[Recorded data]
┌────────
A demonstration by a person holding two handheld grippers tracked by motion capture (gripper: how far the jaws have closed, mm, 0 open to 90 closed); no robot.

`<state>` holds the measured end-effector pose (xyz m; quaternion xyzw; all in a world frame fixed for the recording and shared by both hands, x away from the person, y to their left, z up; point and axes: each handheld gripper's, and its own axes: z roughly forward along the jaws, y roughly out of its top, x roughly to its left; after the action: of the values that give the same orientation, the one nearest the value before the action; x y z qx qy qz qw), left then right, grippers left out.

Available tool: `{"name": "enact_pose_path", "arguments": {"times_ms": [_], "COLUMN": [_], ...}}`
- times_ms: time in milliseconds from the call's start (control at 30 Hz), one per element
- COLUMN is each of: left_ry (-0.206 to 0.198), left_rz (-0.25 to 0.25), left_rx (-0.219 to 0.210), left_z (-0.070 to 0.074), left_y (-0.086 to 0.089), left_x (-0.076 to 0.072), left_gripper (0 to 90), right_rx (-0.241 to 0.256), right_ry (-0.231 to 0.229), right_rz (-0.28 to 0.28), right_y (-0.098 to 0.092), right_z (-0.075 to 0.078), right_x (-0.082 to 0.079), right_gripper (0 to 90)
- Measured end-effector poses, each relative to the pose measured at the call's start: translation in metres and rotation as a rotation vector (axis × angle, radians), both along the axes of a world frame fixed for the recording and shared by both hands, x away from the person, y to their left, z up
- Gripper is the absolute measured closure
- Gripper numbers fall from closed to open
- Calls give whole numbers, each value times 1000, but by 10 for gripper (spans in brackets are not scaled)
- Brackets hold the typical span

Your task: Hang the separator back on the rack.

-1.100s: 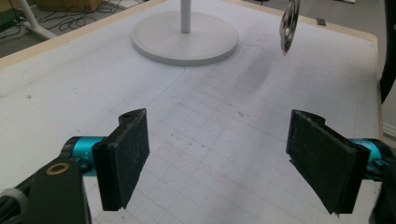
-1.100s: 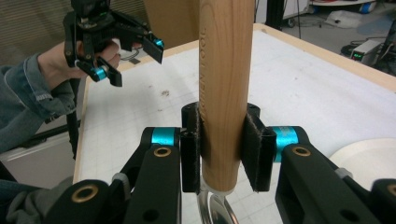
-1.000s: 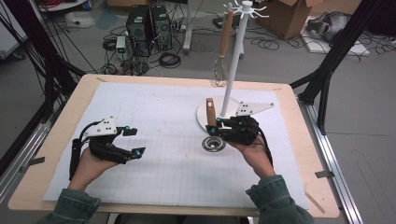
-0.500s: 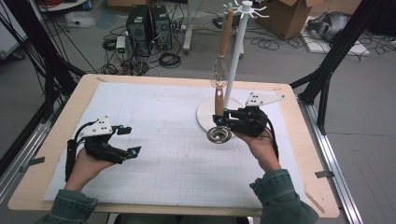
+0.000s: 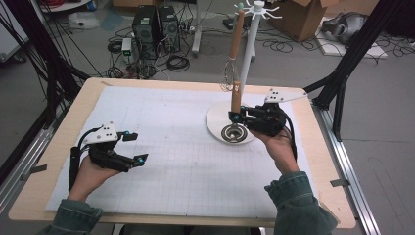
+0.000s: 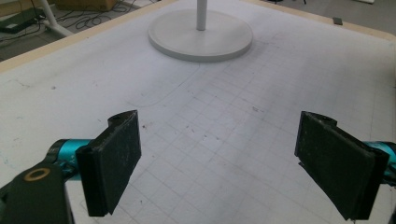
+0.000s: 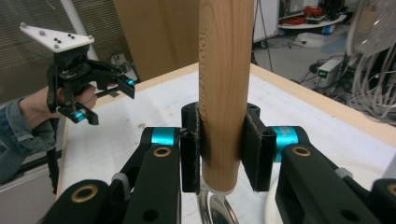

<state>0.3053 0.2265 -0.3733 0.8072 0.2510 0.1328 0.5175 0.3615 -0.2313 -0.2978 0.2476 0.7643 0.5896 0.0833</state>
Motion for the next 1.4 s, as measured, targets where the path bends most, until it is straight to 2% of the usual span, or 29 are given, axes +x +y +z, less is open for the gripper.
{"name": "enact_pose_path", "arguments": {"times_ms": [367,733,1300,1400], "left_ry": [7,3,20,18], "left_rz": [12,15,11,16], "left_rx": [3,7,6,5], "left_z": [-2,-1,-3,-3], "left_y": [0,2,2,2], "left_x": [1,1,2,2], "left_gripper": [127,117,111,110], "right_rx": [14,12,31,21], "right_ry": [-21,-47,-58,-62], "right_rz": [-28,-27,-53,-55], "right_y": [-7,-9,-13,-14], "right_z": [19,34,59,64], "right_x": [2,4,15,17], "right_gripper": [715,715,715,715]}}
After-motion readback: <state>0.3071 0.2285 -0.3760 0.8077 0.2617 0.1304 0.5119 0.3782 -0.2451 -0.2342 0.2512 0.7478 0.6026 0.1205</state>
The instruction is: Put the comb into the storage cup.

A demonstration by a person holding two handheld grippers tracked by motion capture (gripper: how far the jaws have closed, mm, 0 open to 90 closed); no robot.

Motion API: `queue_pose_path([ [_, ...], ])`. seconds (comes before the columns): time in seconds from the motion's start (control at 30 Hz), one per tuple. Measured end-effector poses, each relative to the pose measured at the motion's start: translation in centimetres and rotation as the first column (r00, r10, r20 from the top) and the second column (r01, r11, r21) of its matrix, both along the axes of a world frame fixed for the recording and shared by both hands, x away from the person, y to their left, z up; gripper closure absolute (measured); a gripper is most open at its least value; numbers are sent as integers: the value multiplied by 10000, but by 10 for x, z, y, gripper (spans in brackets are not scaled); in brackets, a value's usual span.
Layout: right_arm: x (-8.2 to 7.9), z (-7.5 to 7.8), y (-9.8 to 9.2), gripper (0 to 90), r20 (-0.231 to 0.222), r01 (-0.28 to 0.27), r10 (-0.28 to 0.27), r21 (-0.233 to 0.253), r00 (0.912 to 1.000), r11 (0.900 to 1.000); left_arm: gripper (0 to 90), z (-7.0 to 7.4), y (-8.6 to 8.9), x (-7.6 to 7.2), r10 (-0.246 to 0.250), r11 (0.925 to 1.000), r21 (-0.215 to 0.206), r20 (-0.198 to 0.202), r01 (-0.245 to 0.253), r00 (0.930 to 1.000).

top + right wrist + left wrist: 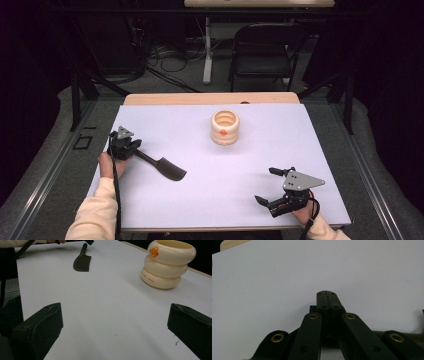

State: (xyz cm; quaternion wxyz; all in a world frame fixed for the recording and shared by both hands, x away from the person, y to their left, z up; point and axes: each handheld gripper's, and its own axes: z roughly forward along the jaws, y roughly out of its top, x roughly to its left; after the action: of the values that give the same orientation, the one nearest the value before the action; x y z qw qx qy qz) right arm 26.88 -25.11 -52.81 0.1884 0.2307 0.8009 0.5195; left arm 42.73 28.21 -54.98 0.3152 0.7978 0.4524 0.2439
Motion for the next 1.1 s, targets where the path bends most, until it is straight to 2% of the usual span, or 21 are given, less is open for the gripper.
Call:
queue_pose_path([
  [0.4,0,0,0,0,26,8,-8,20,10000,10000,900,-3,2,-1,4,9999,116,-542,2,9985],
  [0.63,0,0,0,0,39,29,-29,17,10000,10000,900,-3,5,-3,56,9999,89,-746,-50,9972],
  [0.77,0,0,0,0,40,44,-44,6,10000,10000,900,-4,7,-6,31,9997,239,-818,-11,9966],
  [1.1,0,0,0,0,-2,58,-58,-33,10000,10000,900,-4,10,-14,-67,9998,183,-1040,87,9946],
])
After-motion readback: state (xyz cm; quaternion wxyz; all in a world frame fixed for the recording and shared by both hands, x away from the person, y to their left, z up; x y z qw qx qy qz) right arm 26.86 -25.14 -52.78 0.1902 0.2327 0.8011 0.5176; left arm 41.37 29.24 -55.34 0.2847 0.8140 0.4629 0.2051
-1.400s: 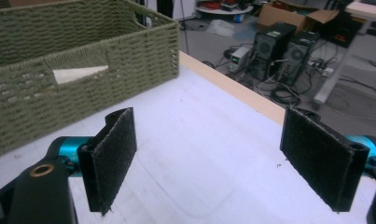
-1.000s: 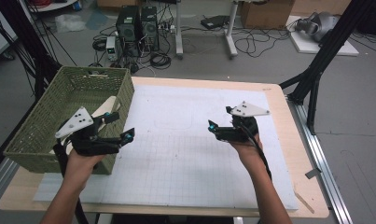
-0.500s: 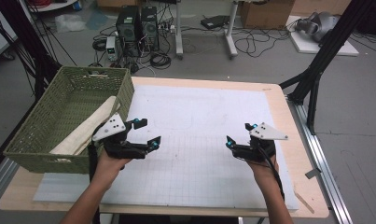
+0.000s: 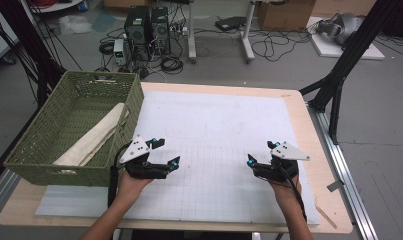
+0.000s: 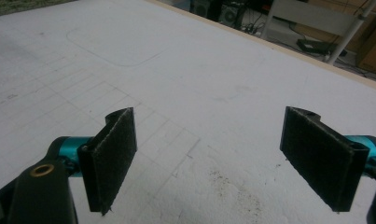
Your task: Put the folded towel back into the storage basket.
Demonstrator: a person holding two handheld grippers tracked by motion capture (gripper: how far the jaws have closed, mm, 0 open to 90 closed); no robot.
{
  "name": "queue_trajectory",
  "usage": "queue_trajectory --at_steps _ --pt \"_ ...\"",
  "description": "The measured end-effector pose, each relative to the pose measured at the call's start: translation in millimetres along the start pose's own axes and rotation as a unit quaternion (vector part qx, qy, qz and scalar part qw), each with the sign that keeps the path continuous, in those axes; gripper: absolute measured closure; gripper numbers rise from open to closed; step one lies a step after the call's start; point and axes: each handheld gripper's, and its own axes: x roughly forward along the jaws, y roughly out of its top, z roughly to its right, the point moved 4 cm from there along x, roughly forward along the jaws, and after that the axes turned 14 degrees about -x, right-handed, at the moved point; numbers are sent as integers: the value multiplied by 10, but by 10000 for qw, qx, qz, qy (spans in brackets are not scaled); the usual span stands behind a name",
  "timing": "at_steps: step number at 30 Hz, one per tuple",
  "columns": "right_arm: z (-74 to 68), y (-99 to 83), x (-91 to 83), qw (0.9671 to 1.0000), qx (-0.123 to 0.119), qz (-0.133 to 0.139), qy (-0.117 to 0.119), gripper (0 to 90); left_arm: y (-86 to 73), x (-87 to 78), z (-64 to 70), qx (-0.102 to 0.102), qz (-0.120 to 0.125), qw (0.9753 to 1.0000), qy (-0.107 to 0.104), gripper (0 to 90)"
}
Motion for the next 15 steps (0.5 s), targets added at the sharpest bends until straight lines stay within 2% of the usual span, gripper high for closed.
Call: queue_trajectory --at_steps 4,9,15 --pt "32 -16 -15 10000 27 54 -1 172 -39 22 5 28 -43 10000 33 172" --pt "53 -37 -20 9998 173 115 -8 172 -49 -3 8 36 -24 10000 67 171" --pt "54 3 -56 9994 272 217 -71 172 -65 -49 17 22 -12 10000 73 171"
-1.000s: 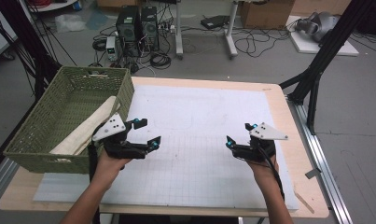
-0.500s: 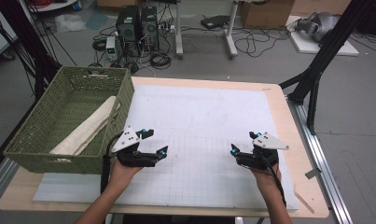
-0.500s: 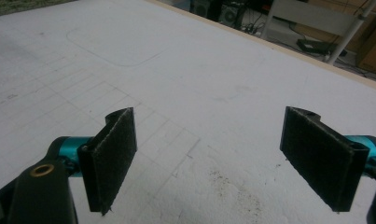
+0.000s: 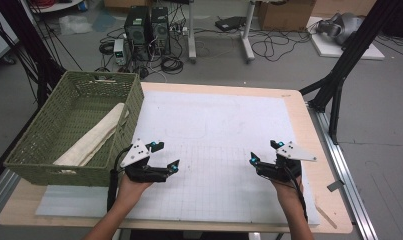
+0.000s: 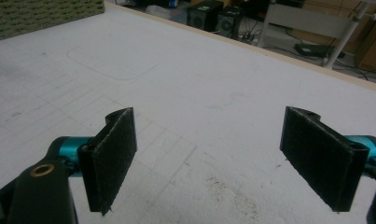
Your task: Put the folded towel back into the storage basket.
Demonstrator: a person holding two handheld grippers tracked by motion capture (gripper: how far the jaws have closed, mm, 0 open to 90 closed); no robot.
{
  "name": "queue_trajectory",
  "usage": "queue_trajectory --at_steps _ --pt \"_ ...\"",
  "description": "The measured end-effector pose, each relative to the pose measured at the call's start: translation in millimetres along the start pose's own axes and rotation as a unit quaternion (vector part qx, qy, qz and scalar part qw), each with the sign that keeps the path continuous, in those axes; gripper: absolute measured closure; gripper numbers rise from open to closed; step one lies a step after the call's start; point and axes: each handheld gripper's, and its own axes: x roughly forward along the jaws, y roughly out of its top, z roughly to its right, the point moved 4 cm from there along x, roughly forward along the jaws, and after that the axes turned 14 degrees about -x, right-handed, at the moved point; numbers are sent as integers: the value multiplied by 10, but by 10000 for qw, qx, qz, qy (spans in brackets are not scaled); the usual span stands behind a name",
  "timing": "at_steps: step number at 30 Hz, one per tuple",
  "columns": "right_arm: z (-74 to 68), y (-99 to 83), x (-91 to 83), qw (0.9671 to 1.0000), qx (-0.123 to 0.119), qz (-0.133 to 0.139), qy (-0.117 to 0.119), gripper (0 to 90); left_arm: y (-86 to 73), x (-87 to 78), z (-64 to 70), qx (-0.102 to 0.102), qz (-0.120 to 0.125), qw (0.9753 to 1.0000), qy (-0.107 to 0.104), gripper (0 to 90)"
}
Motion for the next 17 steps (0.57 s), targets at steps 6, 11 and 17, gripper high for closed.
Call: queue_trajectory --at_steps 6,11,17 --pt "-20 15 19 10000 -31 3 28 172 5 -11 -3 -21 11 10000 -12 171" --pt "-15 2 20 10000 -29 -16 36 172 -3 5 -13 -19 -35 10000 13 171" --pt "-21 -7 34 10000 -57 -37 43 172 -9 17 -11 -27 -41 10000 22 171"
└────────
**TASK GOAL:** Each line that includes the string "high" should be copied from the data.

**EXPECTED ANSWER:**
Motion for the next 15 steps (0.5 s), targets added at the sharpest bends until straight lines stay within 2% of the usual span, gripper high for closed.
Motion for the next 17 steps (0.57 s), targets at steps 6, 11 and 17, gripper high for closed.

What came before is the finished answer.